== Task ==
In the data below, the answer is the run of lines from the line containing "Annotation job — place keypoint(s) on the silver-framed" through the line containing "One or more", both included; print it exactly and nothing else.

== Data extracted from a collection ==
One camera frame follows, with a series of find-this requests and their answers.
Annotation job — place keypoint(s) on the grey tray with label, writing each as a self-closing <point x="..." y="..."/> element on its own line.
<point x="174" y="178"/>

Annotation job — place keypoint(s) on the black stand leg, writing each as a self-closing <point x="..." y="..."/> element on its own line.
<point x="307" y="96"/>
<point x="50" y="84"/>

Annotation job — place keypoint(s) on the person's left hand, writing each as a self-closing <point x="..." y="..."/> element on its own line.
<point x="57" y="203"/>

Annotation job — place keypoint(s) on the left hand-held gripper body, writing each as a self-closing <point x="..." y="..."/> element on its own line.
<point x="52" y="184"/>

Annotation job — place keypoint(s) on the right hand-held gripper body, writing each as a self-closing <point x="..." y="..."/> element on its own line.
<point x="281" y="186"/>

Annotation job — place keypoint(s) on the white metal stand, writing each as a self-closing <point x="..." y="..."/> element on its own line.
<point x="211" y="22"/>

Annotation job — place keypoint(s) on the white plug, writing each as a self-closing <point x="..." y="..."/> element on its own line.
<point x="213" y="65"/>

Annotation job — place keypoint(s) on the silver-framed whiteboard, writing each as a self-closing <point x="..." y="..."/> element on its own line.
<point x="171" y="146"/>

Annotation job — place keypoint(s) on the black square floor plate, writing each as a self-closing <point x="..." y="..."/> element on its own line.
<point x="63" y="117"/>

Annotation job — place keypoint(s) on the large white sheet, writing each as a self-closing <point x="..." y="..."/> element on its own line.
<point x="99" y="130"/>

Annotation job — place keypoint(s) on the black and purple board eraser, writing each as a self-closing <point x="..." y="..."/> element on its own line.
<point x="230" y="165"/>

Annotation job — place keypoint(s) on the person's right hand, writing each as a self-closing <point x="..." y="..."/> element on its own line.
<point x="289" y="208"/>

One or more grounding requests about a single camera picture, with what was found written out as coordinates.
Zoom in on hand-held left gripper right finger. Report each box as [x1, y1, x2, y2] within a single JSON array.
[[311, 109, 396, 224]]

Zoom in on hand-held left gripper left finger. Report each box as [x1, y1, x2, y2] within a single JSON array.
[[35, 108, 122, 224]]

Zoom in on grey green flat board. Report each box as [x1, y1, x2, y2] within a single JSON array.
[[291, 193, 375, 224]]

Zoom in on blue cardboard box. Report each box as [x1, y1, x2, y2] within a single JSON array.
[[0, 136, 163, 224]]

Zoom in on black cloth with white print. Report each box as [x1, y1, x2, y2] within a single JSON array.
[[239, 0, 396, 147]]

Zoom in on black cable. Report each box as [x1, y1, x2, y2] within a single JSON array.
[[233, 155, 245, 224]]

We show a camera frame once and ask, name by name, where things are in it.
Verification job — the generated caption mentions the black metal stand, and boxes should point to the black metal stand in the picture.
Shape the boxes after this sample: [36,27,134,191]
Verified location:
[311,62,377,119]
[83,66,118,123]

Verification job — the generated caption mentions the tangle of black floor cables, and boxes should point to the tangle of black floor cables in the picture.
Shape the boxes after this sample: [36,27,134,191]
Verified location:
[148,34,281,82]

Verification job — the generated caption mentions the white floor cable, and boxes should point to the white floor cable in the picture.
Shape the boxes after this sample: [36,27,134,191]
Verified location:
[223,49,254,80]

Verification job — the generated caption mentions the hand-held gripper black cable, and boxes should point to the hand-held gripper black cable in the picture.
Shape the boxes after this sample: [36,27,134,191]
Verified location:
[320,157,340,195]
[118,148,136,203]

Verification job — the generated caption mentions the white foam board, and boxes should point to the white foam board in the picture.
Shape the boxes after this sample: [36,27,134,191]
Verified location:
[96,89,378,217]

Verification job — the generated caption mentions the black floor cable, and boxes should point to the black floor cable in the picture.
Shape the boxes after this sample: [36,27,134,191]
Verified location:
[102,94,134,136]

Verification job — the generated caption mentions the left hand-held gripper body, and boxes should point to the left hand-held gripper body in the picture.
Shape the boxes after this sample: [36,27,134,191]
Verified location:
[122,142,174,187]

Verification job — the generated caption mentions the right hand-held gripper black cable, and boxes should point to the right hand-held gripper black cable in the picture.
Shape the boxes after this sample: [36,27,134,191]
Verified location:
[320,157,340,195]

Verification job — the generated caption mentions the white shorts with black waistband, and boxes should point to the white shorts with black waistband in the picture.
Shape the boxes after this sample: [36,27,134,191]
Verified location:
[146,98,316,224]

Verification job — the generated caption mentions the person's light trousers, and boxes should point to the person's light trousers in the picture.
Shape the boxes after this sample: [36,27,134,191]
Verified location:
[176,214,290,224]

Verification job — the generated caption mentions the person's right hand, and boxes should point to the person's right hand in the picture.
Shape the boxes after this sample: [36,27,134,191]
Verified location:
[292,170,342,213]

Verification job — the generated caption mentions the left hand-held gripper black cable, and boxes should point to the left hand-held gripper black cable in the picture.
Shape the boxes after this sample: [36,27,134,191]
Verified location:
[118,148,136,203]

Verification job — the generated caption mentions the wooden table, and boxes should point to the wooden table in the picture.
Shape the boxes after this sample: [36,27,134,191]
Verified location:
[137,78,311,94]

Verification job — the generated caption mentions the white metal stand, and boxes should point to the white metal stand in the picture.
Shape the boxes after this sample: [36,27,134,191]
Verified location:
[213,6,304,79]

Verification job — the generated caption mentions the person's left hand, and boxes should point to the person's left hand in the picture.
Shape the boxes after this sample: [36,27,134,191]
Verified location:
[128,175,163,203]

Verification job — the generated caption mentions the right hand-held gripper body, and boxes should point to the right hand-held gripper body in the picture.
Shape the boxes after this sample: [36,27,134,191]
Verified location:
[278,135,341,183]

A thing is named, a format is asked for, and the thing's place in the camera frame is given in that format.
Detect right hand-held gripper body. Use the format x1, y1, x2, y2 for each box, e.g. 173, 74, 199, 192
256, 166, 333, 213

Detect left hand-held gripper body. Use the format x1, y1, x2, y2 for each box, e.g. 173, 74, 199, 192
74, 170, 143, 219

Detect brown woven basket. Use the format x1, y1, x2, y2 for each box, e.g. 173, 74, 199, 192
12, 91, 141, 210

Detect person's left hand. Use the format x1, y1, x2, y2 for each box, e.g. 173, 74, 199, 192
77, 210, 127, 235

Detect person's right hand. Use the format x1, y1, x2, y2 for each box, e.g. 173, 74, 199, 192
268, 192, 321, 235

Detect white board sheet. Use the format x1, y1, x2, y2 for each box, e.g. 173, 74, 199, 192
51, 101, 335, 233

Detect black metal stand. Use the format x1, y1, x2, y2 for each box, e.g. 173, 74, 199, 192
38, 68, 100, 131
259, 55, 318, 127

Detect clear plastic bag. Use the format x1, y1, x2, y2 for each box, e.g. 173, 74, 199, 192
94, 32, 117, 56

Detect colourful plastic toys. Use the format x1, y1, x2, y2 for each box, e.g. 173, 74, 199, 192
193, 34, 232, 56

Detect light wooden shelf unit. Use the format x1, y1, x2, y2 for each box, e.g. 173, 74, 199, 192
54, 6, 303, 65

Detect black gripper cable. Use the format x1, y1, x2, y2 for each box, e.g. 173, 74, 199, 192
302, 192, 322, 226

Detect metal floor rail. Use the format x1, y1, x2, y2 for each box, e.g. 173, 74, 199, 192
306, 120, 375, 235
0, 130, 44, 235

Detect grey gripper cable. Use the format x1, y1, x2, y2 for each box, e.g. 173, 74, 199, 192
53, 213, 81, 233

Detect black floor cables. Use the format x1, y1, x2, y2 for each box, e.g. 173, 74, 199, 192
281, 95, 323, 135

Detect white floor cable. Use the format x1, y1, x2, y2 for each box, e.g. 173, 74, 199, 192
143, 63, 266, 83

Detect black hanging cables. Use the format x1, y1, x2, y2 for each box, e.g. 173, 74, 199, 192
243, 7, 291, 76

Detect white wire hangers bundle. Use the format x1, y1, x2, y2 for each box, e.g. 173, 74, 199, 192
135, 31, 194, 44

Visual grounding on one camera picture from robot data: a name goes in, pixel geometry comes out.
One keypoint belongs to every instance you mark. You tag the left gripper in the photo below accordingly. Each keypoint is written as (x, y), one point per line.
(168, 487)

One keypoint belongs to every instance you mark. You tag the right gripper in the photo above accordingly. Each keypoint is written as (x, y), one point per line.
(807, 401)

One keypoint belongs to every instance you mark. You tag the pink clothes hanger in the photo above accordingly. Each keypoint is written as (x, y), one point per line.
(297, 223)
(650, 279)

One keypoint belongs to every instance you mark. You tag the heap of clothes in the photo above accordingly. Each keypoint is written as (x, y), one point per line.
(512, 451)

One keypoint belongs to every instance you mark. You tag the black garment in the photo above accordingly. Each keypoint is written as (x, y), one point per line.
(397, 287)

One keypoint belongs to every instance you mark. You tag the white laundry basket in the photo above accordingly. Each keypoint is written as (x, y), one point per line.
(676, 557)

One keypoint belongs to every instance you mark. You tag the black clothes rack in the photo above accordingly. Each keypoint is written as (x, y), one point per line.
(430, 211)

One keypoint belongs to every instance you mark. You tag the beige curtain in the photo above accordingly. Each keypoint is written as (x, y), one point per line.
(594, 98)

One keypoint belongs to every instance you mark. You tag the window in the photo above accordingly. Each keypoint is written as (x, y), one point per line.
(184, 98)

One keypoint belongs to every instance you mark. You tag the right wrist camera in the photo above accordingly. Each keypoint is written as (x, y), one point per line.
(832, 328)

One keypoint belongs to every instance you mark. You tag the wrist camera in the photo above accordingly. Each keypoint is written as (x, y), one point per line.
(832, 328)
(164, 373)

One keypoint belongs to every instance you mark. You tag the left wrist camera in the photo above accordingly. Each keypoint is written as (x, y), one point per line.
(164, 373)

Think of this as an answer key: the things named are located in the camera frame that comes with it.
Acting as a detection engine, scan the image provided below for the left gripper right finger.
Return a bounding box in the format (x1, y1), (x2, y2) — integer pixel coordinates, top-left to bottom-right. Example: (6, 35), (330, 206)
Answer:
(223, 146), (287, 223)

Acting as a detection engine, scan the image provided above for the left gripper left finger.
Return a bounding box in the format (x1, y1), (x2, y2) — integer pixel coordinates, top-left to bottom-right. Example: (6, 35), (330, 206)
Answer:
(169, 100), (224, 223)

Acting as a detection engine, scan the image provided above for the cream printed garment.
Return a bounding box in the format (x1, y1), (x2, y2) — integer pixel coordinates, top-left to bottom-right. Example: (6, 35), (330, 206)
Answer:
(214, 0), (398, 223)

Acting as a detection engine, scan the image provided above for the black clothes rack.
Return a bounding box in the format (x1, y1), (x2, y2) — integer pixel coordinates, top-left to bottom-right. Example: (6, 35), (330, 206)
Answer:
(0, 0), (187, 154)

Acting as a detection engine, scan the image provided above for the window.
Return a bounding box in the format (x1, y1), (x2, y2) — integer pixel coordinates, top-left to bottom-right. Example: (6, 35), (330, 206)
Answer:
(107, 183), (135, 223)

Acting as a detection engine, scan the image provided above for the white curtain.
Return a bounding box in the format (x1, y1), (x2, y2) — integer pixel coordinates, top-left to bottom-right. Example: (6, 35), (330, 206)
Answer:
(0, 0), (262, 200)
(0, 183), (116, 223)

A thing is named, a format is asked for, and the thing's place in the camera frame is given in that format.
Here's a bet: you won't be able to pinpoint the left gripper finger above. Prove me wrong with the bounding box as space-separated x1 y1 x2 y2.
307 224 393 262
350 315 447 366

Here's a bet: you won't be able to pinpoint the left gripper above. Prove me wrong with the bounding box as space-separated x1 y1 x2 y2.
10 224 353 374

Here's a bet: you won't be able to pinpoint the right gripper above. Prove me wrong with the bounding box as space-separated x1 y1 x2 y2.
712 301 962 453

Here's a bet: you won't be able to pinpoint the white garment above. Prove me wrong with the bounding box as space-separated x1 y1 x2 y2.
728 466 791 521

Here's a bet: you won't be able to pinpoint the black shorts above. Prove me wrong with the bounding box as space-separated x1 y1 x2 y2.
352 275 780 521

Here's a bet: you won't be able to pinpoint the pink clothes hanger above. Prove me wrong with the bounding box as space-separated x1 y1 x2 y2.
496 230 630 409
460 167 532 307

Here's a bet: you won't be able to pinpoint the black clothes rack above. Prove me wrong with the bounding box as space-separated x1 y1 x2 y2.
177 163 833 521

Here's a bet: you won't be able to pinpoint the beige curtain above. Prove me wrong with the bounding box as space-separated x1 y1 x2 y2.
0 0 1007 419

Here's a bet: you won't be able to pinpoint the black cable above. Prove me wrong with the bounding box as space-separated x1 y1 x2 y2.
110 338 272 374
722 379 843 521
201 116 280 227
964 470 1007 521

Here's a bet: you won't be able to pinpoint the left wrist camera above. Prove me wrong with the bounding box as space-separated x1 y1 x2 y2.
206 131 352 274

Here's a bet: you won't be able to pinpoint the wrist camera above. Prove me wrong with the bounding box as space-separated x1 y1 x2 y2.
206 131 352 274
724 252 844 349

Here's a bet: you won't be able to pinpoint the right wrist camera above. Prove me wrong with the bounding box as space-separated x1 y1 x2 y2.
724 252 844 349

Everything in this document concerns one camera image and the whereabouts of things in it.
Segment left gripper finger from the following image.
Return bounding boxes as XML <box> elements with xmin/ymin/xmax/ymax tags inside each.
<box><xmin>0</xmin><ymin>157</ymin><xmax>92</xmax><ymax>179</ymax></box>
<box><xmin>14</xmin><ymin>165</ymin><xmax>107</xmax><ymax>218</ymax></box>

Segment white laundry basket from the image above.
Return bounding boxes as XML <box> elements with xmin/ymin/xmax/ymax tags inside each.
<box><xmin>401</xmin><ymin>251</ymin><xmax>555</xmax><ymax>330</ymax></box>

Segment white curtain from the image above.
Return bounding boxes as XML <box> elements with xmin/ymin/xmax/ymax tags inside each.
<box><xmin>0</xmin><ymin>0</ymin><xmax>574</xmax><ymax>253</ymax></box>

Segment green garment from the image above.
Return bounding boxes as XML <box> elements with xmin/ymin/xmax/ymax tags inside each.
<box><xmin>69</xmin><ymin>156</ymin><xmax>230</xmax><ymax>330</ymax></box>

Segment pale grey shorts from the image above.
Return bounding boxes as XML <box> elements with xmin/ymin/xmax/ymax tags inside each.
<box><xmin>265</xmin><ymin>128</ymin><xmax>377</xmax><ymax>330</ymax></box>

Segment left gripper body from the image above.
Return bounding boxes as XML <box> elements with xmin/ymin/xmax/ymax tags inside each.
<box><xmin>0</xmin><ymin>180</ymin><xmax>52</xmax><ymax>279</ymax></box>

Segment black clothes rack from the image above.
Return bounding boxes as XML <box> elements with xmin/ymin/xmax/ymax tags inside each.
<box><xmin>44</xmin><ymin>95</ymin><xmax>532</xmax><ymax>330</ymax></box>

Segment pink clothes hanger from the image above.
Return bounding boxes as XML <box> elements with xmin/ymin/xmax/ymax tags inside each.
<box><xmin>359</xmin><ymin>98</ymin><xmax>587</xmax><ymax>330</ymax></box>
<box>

== Exercise result ==
Annotation job — place keypoint(s) on the silver-framed whiteboard, writing each as a self-closing <point x="..." y="..."/> element on its own line.
<point x="171" y="146"/>

Annotation job — place keypoint(s) on the black square floor plate, writing each as a self-closing <point x="..." y="..."/> element on its own line.
<point x="63" y="117"/>

Annotation job — place keypoint(s) on the large white sheet, writing each as a self-closing <point x="..." y="..."/> element on its own line.
<point x="99" y="130"/>

Annotation job — place keypoint(s) on the black and purple board eraser, writing each as a self-closing <point x="..." y="..."/> element on its own line.
<point x="230" y="165"/>

Annotation job — place keypoint(s) on the person's right hand, writing each as a self-closing <point x="..." y="..."/> element on its own line.
<point x="289" y="208"/>

One or more grounding requests about a single camera picture, with what was found written out as coordinates.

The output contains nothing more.